Another wave tightens, slower this time. I breathe through it and say nothing.

“Cal’s making dinner,” Silas says. “Something that requires every pan in the house and at least three fire extinguishers.”

“And Jace?”

“Conference call. Trying to sound serious while Cal practices his chopping technique.”

I smile, picturing it—Jace in rolled sleeves, disciplined and unbending even in domestic chaos, while Cal teases him in that golden, easy tone that always pushes Jace to the edge of losing his composure. It’s the rhythm we’ve found: order, chaos, quiet—all braided together into something that feels like balance.

The door opens again, and Charles steps out carrying two sweating glasses of sweet tea. He hands one to me, the ice chiming against the glass.

“Sienna’s at the gallery until six,” he says, settling into the chair beside mine. “Asked me to make sure you eat something before she gets home.”

“I ate,” I protest.

He raises an eyebrow. “Crackers don’t count, Parks.”

“They do when they’re the only thing that stay down,” I mutter, but I sip the tea anyway. The cold sweetness helps. The next tightening comes while I’m mid-swallow, and I hide it behind a breath and a smile. This one lingers longer. The rhythm’s starting.

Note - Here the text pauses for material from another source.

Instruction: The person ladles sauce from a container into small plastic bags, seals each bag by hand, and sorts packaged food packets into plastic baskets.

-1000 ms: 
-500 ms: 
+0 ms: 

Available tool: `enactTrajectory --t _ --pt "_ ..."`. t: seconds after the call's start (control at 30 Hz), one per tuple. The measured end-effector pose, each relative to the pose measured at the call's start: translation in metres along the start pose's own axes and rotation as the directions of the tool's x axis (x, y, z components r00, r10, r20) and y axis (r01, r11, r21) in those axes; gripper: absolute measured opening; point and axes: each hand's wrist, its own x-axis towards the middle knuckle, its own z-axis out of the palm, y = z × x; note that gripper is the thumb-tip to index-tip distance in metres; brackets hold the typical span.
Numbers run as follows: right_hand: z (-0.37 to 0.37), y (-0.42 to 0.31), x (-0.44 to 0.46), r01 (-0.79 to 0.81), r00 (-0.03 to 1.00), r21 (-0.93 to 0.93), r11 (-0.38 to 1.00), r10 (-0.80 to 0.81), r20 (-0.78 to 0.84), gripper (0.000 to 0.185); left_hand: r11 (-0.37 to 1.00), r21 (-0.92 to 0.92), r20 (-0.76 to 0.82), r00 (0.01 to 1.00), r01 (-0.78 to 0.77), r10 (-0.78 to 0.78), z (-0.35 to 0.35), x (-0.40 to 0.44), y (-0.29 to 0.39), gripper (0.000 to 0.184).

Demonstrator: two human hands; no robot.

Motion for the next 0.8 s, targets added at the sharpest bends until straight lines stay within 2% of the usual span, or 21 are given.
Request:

Silas’s thumb strokes lazy circles against my hand, tracing the pulse at my wrist. I think about the night he told me he wanted the surgery reversed—how he’d said it in that same calm tone he uses when he’s already decided something. I remember the look in his eyes when he held Liam’s hand for the first time, or when Noah fell asleep against his chest on the porch swing. The quiet wanting that never needed words.

Now his palm rests possessively on my stomach, and I know this child will carry all the love he never thought he was allowed to give.

“Uncle Cal!” Noah races toward the porch, Liam close behind. “Can we help cook?”

Cal appears in the doorway, dishtowel slung over one shoulder, grinning like he was born of sunlight. “Only if you wash those swamp creature hands first. What have you two been doing—wrestling alligators?”

“Playing pirates,” Liam corrects solemnly. “Pirates don’t wash hands.”

“Mine do,” Cal says, ushering them inside. “Hygienic pirates are the most feared on the seven seas.”

The door swings shut behind them, laughter echoing. Charles chuckles. “Never thought I’d see Cal Morrison, public menace and probable arsonist, teaching hygiene to toddlers.”

“People change,” Silas says quietly, and we all know he’s talking about himself, too.